The OpenAI engineer who turned AI coding into one of the company's fastest-growing revenue streams is now taking on an even bigger challenge. Thibault Sottiaux, who led the development of Codex, is overseeing what insiders describe as the most sweeping transformation of ChatGPT since its launch. The move signals OpenAI's bet that the lessons learned from building tools for developers can reshape how millions of consumers interact with AI.
OpenAI is betting big on the engineer who cracked the code on AI coding. Thibault Sottiaux, the technical lead behind Codex, is now steering what Wired describes as ChatGPT's biggest transformation yet. It's a promotion that reveals as much about OpenAI's strategic priorities as it does about Sottiaux's track record.
Codex didn't just succeed, it exploded. The AI model that powers GitHub Copilot became one of OpenAI's fastest-growing revenue generators, helping developers write code faster and with fewer errors. Under Sottiaux's technical leadership, Codex evolved from an experimental project into a product that Microsoft integrated across its developer tools. The business case was clear: developers would pay premium prices for AI that understood their workflows.

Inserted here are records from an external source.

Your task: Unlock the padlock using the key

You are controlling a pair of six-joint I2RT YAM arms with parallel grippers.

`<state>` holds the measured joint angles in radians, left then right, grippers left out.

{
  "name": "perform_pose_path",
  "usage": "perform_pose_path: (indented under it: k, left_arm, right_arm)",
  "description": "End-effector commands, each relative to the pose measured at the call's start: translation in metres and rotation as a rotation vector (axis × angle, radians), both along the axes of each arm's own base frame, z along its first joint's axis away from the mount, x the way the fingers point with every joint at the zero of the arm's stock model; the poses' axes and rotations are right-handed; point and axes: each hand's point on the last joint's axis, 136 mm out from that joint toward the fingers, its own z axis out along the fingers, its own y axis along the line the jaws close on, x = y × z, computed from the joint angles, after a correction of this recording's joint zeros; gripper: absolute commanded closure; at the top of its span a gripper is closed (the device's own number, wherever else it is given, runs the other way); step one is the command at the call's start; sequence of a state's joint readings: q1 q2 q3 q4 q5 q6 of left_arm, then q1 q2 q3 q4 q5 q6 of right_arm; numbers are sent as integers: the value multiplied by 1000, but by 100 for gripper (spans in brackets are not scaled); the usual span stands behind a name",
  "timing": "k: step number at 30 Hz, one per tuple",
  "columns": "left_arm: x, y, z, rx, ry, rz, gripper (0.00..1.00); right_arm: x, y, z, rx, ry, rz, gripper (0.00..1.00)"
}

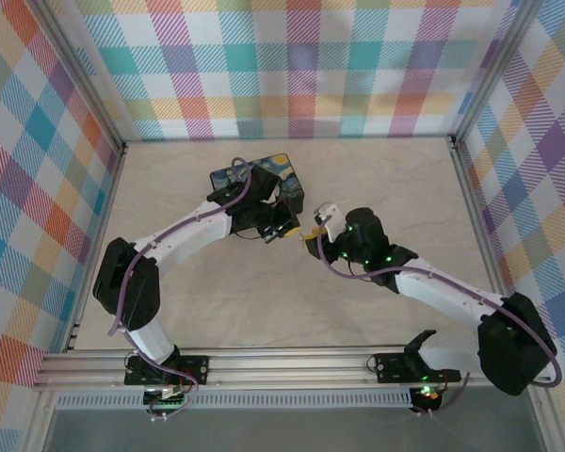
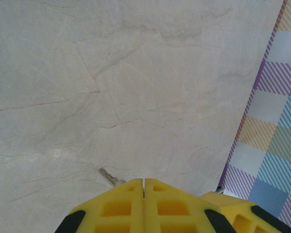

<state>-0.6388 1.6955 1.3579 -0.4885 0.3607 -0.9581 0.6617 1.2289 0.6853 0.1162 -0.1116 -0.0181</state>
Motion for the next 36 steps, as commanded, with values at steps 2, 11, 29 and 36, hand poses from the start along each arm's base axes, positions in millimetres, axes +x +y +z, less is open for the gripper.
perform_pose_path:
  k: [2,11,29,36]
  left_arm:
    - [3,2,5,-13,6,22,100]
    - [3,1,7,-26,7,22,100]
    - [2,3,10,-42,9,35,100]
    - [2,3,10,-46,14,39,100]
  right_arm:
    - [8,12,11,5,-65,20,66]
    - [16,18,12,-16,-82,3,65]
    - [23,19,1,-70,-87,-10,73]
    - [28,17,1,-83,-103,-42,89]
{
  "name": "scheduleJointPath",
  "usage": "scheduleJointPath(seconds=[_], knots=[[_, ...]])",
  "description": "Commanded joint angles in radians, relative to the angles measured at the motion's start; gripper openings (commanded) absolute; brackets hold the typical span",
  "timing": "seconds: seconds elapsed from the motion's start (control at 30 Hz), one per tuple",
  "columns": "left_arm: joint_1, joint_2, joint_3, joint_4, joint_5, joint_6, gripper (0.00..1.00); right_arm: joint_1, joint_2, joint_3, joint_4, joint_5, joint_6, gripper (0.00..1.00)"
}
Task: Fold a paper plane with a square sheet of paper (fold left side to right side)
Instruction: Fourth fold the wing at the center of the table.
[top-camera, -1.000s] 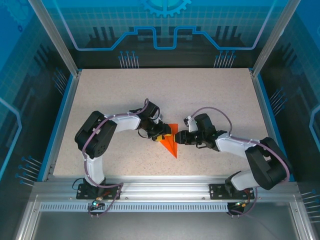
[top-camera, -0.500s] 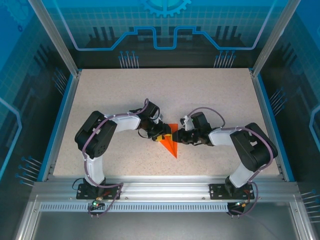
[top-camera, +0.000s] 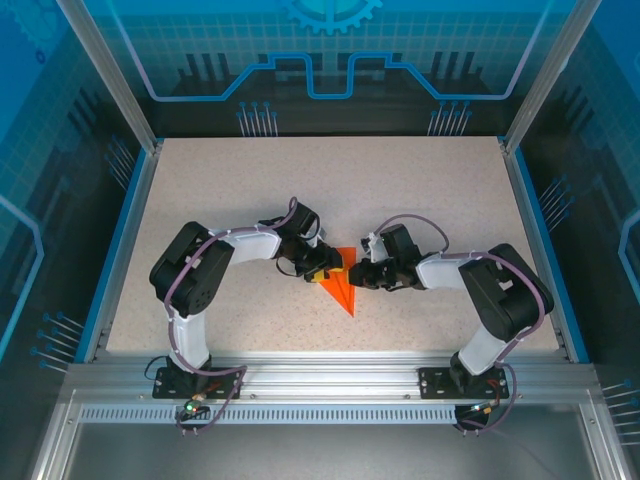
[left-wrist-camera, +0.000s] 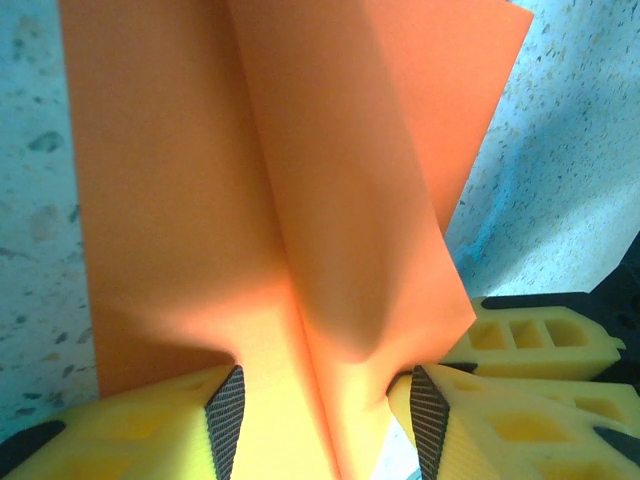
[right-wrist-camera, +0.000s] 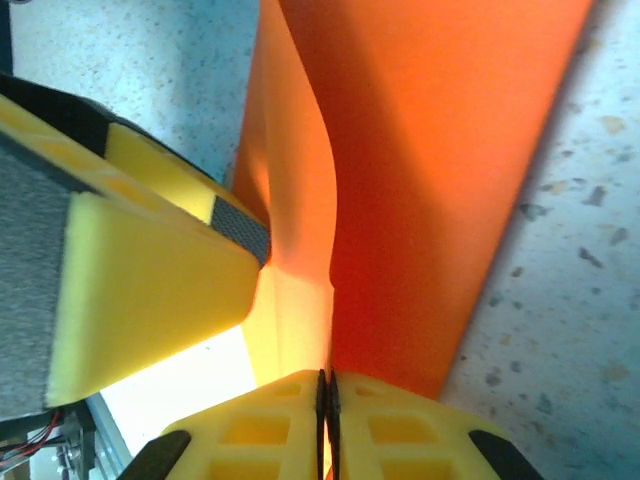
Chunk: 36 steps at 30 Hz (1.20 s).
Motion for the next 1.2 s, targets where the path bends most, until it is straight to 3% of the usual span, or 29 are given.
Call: scheduleJointPath(seconds=[0.0, 0.7, 1.17], knots=[[-0.007, 0.036, -0.003, -0.051, -0.029, -0.007, 0.51, -0.013, 0.006, 0.026, -0.077, 0.05, -0.042, 0.12], [-0.007, 0.04, -0.002, -0.054, -0.03, -0.004, 0.51, -0.009, 0.044, 0.046, -0.137, 0.082, -0.061, 0.12], [-0.007, 0.042, 0.001, -0.055, -0.029, -0.006, 0.51, 0.009, -0.028, 0.029, -0.135, 0.077, -0.034, 0.12]])
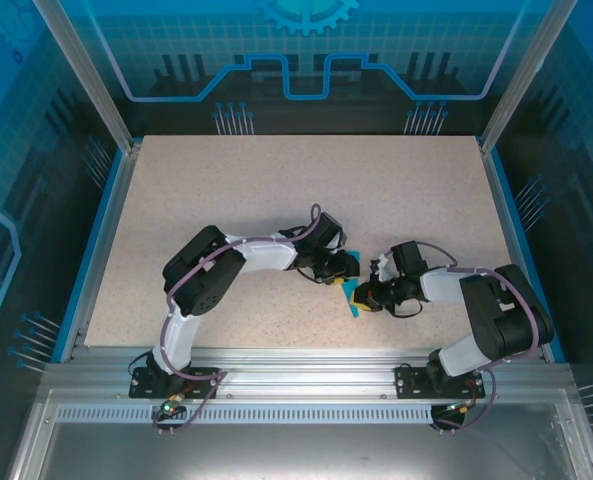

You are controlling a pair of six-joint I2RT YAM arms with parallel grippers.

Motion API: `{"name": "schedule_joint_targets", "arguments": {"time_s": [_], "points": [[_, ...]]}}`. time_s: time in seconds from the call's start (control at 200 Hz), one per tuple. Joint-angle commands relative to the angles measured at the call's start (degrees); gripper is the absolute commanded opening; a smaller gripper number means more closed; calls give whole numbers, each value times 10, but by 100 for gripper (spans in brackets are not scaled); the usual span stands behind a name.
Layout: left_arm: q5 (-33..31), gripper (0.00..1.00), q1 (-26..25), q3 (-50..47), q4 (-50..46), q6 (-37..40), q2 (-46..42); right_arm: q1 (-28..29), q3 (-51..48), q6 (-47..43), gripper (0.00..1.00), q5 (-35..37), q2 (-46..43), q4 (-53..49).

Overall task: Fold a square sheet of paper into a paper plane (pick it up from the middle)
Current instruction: Fold the wing for the fifth time at the center of the table.

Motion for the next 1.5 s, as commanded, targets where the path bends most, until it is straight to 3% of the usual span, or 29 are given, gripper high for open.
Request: {"name": "schedule_joint_targets", "arguments": {"time_s": [0.0,0.185,0.49,0.84,1.495], "points": [[19,46,30,-20,34,21,-38,14,-9,-21,0,77,31,-50],[56,58,51,-38,80,50,-82,17,4,-28,0,77,38,-54],[78,58,35,-71,112,56,-72,21,15,-31,0,78,57,-55],[77,57,35,-28,122,81,0,26,16,-33,0,82,58,-59],[58,56,147,39,40,151,57,34,20,-32,0,93,58,-74]]}}
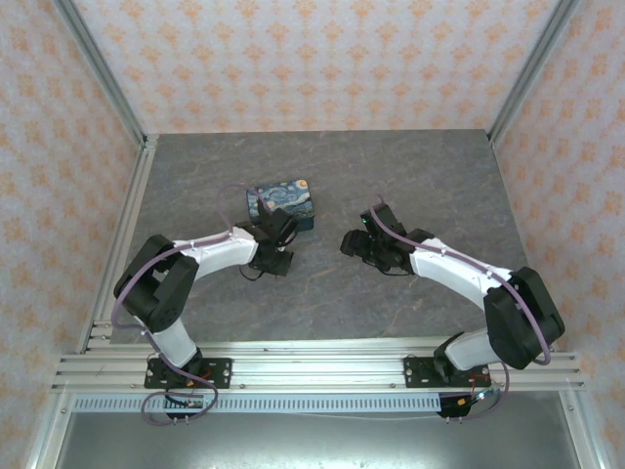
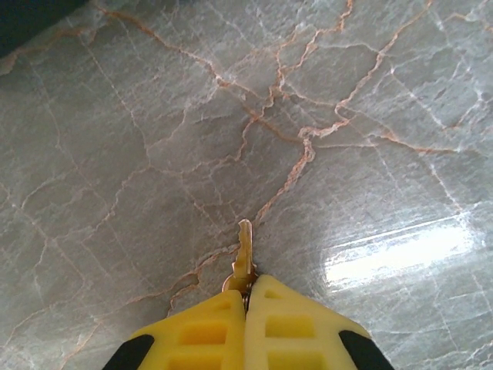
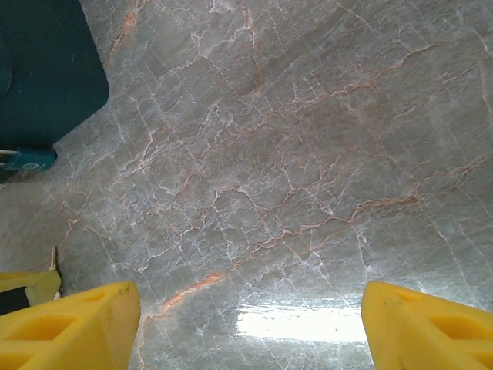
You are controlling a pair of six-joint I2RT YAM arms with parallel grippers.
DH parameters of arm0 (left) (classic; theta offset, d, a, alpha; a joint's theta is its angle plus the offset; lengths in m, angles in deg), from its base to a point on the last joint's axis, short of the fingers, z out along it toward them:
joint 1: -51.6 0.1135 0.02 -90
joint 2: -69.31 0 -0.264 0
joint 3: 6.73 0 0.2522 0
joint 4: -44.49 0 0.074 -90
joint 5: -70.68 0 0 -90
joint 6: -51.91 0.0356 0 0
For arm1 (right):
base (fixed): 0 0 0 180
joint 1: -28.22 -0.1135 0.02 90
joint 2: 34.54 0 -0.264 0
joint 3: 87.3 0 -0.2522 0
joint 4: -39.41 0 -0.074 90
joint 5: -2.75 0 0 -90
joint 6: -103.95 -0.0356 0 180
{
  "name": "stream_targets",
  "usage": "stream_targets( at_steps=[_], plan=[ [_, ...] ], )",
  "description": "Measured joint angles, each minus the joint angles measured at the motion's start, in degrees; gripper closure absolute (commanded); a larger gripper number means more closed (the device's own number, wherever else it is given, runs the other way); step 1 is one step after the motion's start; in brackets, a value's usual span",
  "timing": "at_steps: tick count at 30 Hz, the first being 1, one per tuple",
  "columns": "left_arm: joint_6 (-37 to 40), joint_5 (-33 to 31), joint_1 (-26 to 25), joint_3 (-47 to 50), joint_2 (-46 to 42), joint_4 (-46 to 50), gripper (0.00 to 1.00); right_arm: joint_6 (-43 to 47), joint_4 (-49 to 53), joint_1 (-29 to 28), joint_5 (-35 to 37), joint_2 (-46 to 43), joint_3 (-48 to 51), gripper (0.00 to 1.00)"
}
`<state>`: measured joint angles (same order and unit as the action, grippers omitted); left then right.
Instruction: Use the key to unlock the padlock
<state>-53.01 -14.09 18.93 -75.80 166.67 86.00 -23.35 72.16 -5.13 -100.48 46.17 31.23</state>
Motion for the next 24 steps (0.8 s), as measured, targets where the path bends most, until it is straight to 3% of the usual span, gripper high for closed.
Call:
stream_targets(
  at_steps=[12,24],
  plan=[
    [3.76,0.90,0.00,4.66,-3.74,-3.85,1.00,-1.73,-1.49,0.00,-0.11,-0.90,2.01,0.24],
    [9.18,6.64,0.00,8.31,-10.14,-7.17,1.00,-3.67,-3.39,0.00,-1.79,-1.31,3.06,0.24]
  ],
)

Now Sottiaux faces a different challenge entirely. ChatGPT serves millions of users across every skill level and use case imaginable, from students drafting essays to executives analyzing market trends. The product that put OpenAI on the map has also become its biggest liability, as users complain about inconsistent responses, confusing interfaces, and a feature set that's grown bloated over time.
The timing is telling. OpenAI recently reorganized its product teams, consolidating what were previously separate consumer and enterprise divisions. Sottiaux's appointment suggests the company believes the structured, workflow-oriented approach that worked for Codex can translate to ChatGPT's chaotic consumer landscape. It's a theory that hasn't been proven at this scale.
Competition is intensifying on both fronts. Anthropic is winning over developers with Claude's superior code generation, while Google keeps iterating on Gemini's multimodal capabilities. Meta just open-sourced its latest Llama models, putting pressure on OpenAI's pricing power. In the consumer market, startups like Perplexity are unbundling ChatGPT's features into focused products that do one thing exceptionally well.
Sottiaux's background offers clues about the direction ChatGPT might take. Codex succeeded by understanding context, anticipating what developers needed next, and integrating seamlessly into existing workflows. Apply those principles to ChatGPT and you get a product that's less chatbot, more intelligent assistant that knows when to step in and when to get out of the way.
The Codex playbook had another advantage: developers are technical users who can articulate exactly what they want. ChatGPT's millions of everyday users rarely know what's possible until they stumble onto it. That gap between capability and discoverability has plagued ChatGPT since launch, leading to a paradox where the product is simultaneously too complex for new users and too limited for power users.
Industry observers see this transition as a test of OpenAI's product philosophy. Can engineering-led thinking scale to consumer products, or does mass-market AI require a different approach entirely? Microsoft, which has embedded ChatGPT across its consumer products, is watching closely. So is Apple, which reportedly delayed its AI features partly due to concerns about consistency and user experience.
The stakes extend beyond product design. ChatGPT's trajectory will influence how OpenAI monetizes its technology going forward. The company's enterprise business is growing, but consumer subscriptions still drive significant revenue. A successful overhaul could justify premium pricing tiers and expand the addressable market. A failed redesign could push users toward competitors just as they're gaining credibility.
Sottiaux's challenge is also organizational. ChatGPT touches nearly every team at OpenAI, from safety researchers testing for harmful outputs to infrastructure engineers managing scale. Codex had clear boundaries and a defined user base. ChatGPT is the company's public face, which means every change carries reputational risk.
The transformation is already underway, though OpenAI hasn't detailed specific changes. Engineers familiar with the project say the focus is on personalization, context retention across sessions, and smarter defaults that reduce the need for prompt engineering. Think less about teaching users to write better prompts and more about building AI that understands intent without being told.
Sottiaux's move from Codex to ChatGPT represents more than a personnel shift, it's a strategic signal about how OpenAI plans to compete in an increasingly crowded AI market. The company that pioneered conversational AI is now scrambling to reinvent it before competitors do it first. Whether the discipline that made Codex a developer favorite can scale to ChatGPT's massive, diverse user base remains the open question. For OpenAI, getting this right isn't just about improving one product, it's about proving the company can evolve as fast as the technology it's creating.